Pre-occupation evaluation of latest generation satellite-based precipitation products (SPPs) is an essential step before the massive scale use. Taking the Beijiang River Basin as the case study, we used nine statistical evaluation indices and the Variable Infiltration Capacity (VIC) distributed hydrological model to quantitatively evaluate the performance and the hydrological utility of three Global Precipitation Measurement (GPM) Integrated Multi-satellitE Retrievals for GPM (IMERG) products: the near-real-time "Early" run and "Late" run IMERG products (IMERG-E and IMERG-L), and the post-real-time "Final" run IMERG product (IMERG-F) over south China during 2014-2015, with the last-generation Tropical Rainfall Measurement Mission (TRMM) Multi satellite Precipitation Analysis (TMPA) 3B42-V7 product as comparison. The IMERG-F presents satisfactory accuracy with high correlation coefficient (CC = 0.63) and low relative bias (0.92%), while the IMERG-E and IMERG-L performs relatively poorly featuring low correlation (with CC of 0.49 and 0.52 respectively) with the ground observations.

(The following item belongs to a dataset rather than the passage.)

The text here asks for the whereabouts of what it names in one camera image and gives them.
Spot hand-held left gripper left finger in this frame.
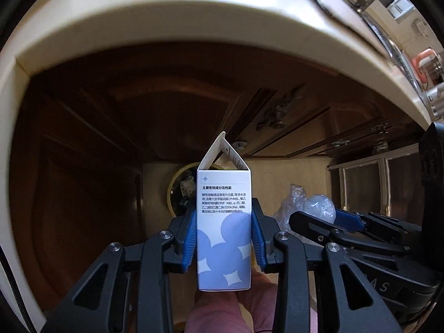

All of the three IMERG products present apparently higher probability of detection (POD, 0.64-0.67) but have higher false alarm ratio (FAR,>= 0.14) than the 3B42-V7. The hydrological simulation under scenario I (model calibrated by the gauge observations) shows that, the IMERG-F, with a high Nash-Sutcliffe coefficient of efficiency (NSCE) of 0.742, presents better hydrological performance than the 3B42-V7; the IMERG-E and IMERG-L perform poorly for the whole simulation period with NSCE lower than 0.35 and relative bias higher than 28% while perform satisfactorily during the flood season with apparently higher NSCE of 0.750 and 0.733 respectively. The hydrological simulation under scenario II (model calibrated by the 3B42-V7) shows that the performance of all the IMERG products was significantly improved. Generally, the IMERG-F has high accuracy and good hydrological utility, while the IMERG-E and IMERG-L products have satisfactory hydrological utility during the flood season and thus have great potential for the real-time application such as flood forecasting. The late-run IMERG-L presents little improvement in performance comparing with the early-run IMERGE, therefore, the timelier IMERG-E is recommended to be firstly considered.